A 16-year-old schoolgirl from Johannesburg has created a superabsorbent polymer (SAP) made using orange peel and avocado skin in order to solve South Africa’s drought crisis.
Kiara Nirghin has recently won Google Science Fair’s 'Community Impact Award' for the Middle East and Africa region with her project, entitled ‘No More Thirsty Crops’.
The project saw Nirghin develop the polymer that could store reserves of water a hundred times its own weight, in order to help create reservoirs that could be utilised by farmers for watering crops in times of severe drought.
The low-cost, biodegradable and chemical free superabsorbent polymer uses polysaccharide naturally found in orange peels and organically cross-linked with sunlight. Oil found in avocado peels is then used in emulsion polymerisation of the solution.
"Kiara found an ideal material that won't hurt the budget in simple orange peel, and through her research, she created a way to turn it into soil-ready water storage with help from the avocado," Andrea Cohan, Programme Leader of the Google Science Fair, told a CNN reporter.
Currently, South Africa is experiencing one of the worst droughts in 45 years. With major lack of rainfall, many agricultural crop growths are under major strain.

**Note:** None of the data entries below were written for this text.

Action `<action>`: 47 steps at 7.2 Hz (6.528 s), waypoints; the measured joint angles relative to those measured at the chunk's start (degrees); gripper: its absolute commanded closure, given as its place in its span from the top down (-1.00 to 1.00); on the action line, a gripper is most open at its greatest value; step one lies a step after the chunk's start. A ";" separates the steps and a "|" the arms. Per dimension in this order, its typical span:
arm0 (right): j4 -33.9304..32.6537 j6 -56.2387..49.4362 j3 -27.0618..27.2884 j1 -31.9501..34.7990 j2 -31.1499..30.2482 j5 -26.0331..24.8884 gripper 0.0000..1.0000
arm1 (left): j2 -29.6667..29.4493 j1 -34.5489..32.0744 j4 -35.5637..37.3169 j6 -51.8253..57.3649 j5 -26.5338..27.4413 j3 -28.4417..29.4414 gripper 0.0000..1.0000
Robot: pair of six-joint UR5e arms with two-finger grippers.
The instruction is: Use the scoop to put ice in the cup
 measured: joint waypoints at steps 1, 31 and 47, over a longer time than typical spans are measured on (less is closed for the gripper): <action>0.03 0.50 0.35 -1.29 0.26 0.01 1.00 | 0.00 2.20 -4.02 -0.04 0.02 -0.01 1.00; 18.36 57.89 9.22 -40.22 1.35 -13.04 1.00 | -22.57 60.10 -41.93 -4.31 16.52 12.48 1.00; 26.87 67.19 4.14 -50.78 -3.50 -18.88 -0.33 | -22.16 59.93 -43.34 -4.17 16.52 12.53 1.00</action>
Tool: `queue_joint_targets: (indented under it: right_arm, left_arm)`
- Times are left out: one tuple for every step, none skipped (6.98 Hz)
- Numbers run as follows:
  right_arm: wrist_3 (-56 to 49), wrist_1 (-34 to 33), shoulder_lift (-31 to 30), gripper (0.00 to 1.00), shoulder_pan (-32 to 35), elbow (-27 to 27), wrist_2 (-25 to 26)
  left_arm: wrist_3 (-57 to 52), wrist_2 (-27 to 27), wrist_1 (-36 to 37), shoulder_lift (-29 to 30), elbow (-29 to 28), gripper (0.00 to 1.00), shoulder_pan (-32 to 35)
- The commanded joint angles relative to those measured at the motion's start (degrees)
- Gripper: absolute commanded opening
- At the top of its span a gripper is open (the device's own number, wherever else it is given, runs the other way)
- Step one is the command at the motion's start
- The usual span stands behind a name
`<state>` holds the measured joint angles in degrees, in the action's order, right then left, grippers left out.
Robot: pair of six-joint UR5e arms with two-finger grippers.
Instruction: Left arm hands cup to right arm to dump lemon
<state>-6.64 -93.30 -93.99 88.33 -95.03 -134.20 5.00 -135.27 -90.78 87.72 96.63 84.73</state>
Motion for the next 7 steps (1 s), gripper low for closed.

Nirghin says she wanted to help play her part in tackling such a major crisis. "I wanted to minimise the effect that drought has on the community and the main thing it affects is the crops," Nirghin told CNN. "That was the springboard for the idea."
Nirghin will now be issued a mentor from Google who will help her develop and test her polymer, with a view to commercialisation.
Dr. Jinwen Zhang, a Professor of Materials Engineering at Washington State University, who is developing absorbent hydrogels to address drought, said he thought the idea would work. "Using waste products for low-cost feedstock for large volume is definitely worth further investigation,” he told CNN.